12/09/2010 マチネ
失われた時を求めて、第三のコース。全部で七つのコースになっている、ということを意識すると、どうしても「完走しなきゃならないのではないか」とか、「一回見逃すと、続きを見ても仕方がないのではないか」とか思ってしまいそうだが、そういうことは全くない。連続するモチーフは、ひょっとすると創り手の側では共有されているのかもしれないが、少なくとも第三のコースまでを拝見して、どこかが抜けたらコンセプトについてロストしてしまうようなことは感じない。かくいう小生も、第四・第五のコースはスケジュール的にきついかも‥・と感じているけれど、そもそも芝居については「完走」を目的にしてもしようがないところはあって、むしろ、目の前にある舞台を目ん玉見開いて観ることが楽しいんだ。

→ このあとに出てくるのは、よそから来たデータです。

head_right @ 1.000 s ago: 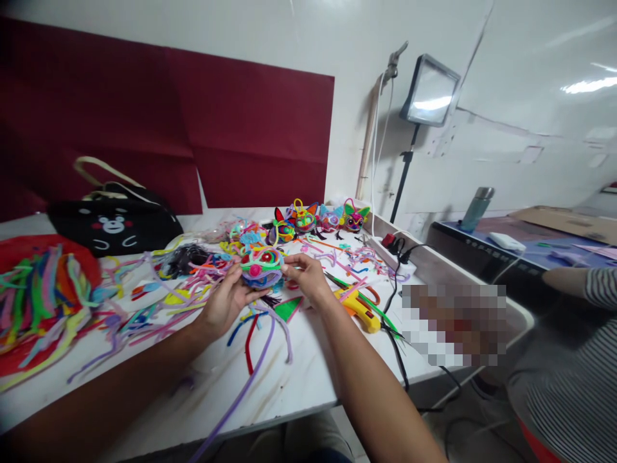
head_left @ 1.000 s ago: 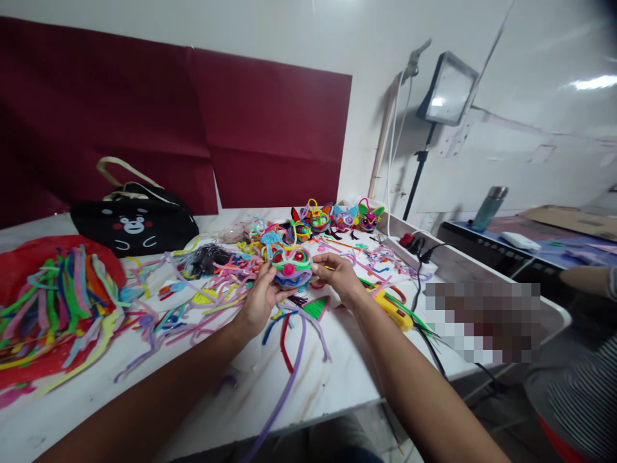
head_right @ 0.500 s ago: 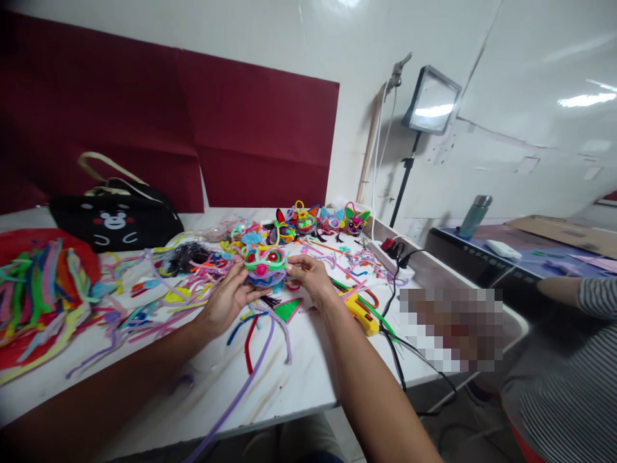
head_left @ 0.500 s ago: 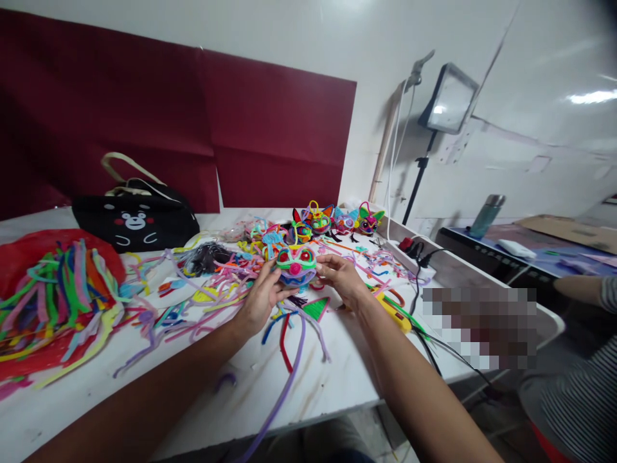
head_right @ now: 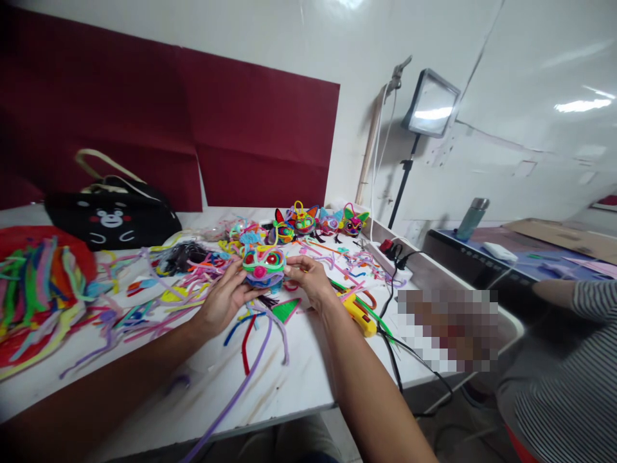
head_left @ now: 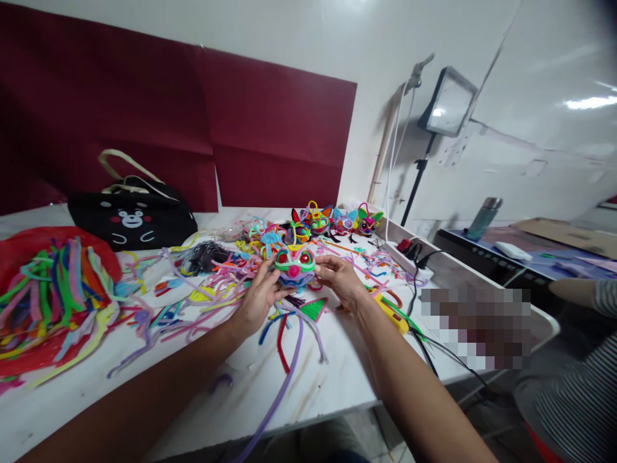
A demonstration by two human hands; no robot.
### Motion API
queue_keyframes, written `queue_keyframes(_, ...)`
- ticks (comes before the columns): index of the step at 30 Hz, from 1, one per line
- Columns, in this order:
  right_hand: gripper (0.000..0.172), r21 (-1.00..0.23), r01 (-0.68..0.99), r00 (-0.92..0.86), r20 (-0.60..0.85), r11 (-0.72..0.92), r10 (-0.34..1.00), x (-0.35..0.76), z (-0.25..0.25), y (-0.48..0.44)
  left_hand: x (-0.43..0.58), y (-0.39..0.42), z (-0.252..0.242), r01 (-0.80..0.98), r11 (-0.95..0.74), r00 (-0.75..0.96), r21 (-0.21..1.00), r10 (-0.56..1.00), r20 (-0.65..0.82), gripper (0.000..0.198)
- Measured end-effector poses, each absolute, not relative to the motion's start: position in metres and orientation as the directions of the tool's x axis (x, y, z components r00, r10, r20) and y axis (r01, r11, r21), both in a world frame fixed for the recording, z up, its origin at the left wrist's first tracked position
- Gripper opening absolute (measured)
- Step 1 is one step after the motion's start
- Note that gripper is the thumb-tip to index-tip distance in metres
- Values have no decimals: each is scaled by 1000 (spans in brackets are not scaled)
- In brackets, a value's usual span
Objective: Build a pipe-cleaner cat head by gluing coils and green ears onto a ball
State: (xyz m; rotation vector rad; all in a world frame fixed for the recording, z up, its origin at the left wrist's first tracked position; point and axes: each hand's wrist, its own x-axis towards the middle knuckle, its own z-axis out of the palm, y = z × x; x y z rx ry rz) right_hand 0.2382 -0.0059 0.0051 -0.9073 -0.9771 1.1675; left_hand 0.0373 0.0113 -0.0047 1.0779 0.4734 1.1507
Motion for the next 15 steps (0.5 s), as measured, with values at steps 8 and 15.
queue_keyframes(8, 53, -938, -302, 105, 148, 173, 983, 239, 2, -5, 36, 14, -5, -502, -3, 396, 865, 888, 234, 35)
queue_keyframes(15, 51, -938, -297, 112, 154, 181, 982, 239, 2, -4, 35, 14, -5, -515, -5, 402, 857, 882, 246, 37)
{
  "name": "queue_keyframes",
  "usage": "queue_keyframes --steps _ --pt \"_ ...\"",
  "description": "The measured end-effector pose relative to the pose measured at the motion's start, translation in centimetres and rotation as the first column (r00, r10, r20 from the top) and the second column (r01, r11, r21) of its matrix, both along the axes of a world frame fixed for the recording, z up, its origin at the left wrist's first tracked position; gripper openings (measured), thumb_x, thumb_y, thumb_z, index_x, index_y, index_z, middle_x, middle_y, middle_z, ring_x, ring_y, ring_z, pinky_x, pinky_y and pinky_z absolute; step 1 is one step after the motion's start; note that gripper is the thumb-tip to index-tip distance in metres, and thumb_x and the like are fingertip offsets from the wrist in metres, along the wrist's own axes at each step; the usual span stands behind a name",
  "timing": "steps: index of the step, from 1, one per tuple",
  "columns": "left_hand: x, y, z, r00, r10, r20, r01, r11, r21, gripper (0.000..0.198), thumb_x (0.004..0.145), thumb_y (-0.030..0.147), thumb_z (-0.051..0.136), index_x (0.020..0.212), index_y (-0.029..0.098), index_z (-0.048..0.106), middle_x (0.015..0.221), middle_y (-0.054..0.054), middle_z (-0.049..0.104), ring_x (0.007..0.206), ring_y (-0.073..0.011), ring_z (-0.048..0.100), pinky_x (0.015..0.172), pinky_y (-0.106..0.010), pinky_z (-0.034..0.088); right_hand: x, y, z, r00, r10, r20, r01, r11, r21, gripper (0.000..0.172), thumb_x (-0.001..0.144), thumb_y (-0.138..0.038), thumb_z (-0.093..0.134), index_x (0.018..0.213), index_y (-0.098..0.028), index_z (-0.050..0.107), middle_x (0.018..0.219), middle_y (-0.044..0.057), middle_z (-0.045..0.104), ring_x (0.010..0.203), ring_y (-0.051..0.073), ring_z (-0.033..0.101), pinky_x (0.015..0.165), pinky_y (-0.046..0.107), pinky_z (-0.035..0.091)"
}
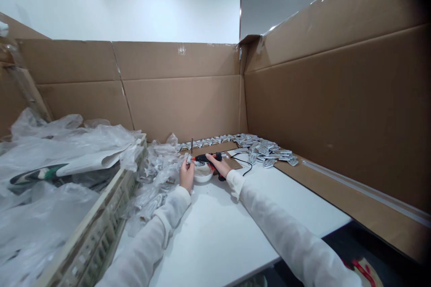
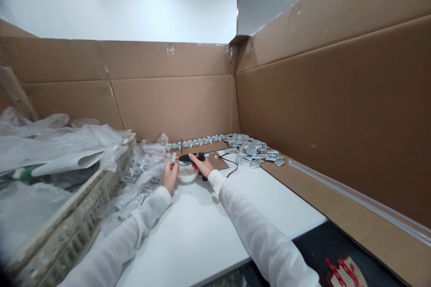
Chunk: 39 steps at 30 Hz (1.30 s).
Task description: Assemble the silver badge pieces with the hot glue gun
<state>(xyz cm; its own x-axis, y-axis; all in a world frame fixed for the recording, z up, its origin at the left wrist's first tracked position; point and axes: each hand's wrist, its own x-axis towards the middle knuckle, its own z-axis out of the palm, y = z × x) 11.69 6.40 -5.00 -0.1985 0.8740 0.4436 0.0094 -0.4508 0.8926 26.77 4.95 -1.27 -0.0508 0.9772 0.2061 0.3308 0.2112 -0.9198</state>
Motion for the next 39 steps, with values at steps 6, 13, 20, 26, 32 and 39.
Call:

今回は「芝居を観に行く」ことと「引っ越し」が劇中の出来事の軸となっていて、舞台上(アトリエ内)の出来事の組み立てにも、「視点」と「場」のコンセプトが反映されていると感じた。「わたし」が凝視する舞台上の出来事と「わたし」が投げ込まれる舞台(=「場」)で起きる出来事の間の行き来、それを凝視する関氏、それを見つめる(アトリエ内の)観客、そこに向かって発語する「わたし」。「わたし」の「引っ越し」、「居場所」、「居心地の悪い場所」、舞台の内と外。テクストの内と外。それをつなぐ「読む目線」と「観る視線」、「朗読者」と「演技者」。とまあ、こんなことをいちいち考えながら一時間を過ごしていたわけではないのだけれど、小さなアトリエの中で1時間過ごしながら、自分が色々な「場」と「視線」の中を行ったり来たりしていたという感覚だけは確かに残って、それは大変豊かな時間だったと思うのだ。